Condition of the oral cavity before removal of splints from the jaw after a fracture

Removal of splints from the jaw after a fracture is a separate issue that worries patients. The procedure can not cause difficulties for an experienced specialist. Typically, patients want to know if it hurts to remove splints after a jaw fracture. Although people have different pain thresholds, most of those who have undergone this procedure agree that it does not cause significant discomfort.

Difficulties usually arise later. It takes time to get used to the lack of a supporting mechanism. In addition, at first, the muscles are weakened. Particular attention should be paid to nutrition.
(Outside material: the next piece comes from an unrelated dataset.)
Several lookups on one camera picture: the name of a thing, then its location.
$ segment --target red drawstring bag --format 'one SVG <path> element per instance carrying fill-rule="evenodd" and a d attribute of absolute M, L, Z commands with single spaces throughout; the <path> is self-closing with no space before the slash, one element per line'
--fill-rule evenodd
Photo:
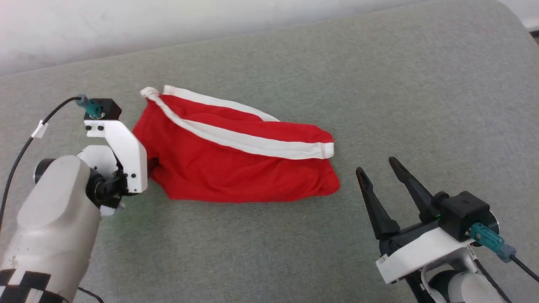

Nutrition issues while wearing splints

While wearing splints, food should not contain hard or large pieces. Food is recommended to be taken in a mashed form or in the form of a mushy liquid.

At the same time, the patient must be very attentive to his menu. A broken jaw does not mean you have to switch to baby food. It is important that the menu contains a sufficient amount of calcium, phosphorus, silicon. Do not forget about proteins and vitamins, which to a certain extent contribute to the speedy recovery and restoration of bone tissue.

Meat is a source of protein. It is recommended to boil it, then grind it in a blender, and then dilute it with broth. Chopped fruits and vegetables can be eaten. Of course, cereals, as well as hearty baby food, are suitable for this period.

Nutrition issues are especially difficult to resolve in cases where we are talking about a bilateral fracture. A foreign object in the mouth causes discomfort, besides pressing on the teeth. In this case, eating in such cases is usually done using a catheter, which is inserted into the gap between the wisdom teeth.